The night before Lily left for Beijing I called her to tell her my parents tried to have me committed that day, this was a few weeks before they they succeeded, they’d taken me to the ER, had me talk to a social worker, then locked me in a room with padded walls after I’d yelled at a cop. The left me in there for a while and I had to use the bathroom so I started pounding on the door, but the nurse just ignored me so I kept pounding and pounding. Finally, I felt like my bladder was going to explode, so I pissed myself, just as the nurse came in and started screaming.

When I told Lily what happened, about how they locked me in the room and how I pissed myself, that they said I’d had a psychotic break and I needed to go to the hospital for a while, she listened, and said it would be OK, but that was all she said. She didn’t say she was coming back. I asked her to come back but she said she had to go and I started crying and I called her a bitch and I hung up the phone. The next day she was on a plane to Beijing.

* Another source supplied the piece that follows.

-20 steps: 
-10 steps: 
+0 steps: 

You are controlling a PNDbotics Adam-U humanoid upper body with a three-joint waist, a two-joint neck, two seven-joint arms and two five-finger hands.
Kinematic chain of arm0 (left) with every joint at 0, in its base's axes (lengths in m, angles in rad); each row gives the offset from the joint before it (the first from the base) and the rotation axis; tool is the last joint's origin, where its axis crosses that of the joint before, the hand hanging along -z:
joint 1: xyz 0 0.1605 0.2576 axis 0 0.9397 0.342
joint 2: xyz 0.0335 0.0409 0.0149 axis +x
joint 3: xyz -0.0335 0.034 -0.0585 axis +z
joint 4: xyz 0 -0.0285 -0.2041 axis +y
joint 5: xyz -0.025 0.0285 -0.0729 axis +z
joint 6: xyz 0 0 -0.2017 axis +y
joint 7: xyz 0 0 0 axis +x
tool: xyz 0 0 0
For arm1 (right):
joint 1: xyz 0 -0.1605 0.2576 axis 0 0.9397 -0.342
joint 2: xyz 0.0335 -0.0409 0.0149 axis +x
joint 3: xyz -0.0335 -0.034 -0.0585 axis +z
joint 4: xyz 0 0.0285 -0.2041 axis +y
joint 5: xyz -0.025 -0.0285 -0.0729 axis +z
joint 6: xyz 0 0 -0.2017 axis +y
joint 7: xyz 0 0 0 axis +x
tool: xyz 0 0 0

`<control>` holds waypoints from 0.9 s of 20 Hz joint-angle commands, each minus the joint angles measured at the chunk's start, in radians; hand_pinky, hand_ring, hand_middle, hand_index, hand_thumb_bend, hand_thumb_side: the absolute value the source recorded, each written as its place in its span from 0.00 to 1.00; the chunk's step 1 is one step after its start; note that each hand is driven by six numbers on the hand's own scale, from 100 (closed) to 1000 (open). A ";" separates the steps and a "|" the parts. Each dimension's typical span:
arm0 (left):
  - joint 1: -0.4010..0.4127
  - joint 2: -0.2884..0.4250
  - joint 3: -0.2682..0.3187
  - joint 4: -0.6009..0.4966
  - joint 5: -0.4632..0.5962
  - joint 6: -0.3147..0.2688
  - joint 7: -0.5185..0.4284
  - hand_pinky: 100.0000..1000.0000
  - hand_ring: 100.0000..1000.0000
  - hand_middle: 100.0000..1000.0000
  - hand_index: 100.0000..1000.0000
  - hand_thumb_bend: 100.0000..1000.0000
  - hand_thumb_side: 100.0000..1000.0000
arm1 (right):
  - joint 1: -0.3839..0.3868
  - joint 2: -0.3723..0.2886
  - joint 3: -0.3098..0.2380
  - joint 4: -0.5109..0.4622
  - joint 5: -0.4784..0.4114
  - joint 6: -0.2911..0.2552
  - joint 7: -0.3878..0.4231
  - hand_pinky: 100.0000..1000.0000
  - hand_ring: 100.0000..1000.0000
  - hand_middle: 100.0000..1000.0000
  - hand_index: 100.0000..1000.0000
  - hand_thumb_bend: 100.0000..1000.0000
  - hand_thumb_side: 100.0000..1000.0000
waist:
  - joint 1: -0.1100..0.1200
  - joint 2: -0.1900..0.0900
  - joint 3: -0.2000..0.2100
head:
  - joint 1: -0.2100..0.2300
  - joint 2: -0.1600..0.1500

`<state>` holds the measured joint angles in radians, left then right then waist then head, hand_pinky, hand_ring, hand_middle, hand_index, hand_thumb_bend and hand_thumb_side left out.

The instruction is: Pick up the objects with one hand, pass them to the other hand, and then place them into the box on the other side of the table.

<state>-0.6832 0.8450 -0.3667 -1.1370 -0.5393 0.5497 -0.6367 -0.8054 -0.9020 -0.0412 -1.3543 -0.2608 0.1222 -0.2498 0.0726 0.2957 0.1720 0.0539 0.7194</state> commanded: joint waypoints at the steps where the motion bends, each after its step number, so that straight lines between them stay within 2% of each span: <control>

My memories of our relationship, pre-commitment, are from a fantasy. I dream about kisses, croissants, and Saturdays in Central Park. Bull shit, mostly. None of it’s real, not anymore. I mean look at me: I’m eating ice cream right now with Lily and my own personal joady. This is a nightmare. I don’t even know if I’m going back to school yet and my family is afraid of me. I’ve tried to talk Lily about it, but I can tell that I’m boring her, that she resents me. I’m sorry for the things I did, that I took her for granted, that I was out of my mind. But I was _out of my mind_. That has to count for something. They put me in a straitjacket, for Christ’s sake. God knows what they’re going to say when I get back to school. If I get back to school. _Aren’t you supposed to be studying abroad?_

Last night I dreamt I’d been driving somewhere with Lily, my parents, and my grandmother in the car. It was one of those dreams where you think you wake up but you’re still dreaming. I woke up in a patch of grass and shiny little glass shards. My hands, my face, and my legs were covered in blood. I stood up, and there was my family and Lily, trapped in the car—which I’d wrapped around a telephone pole.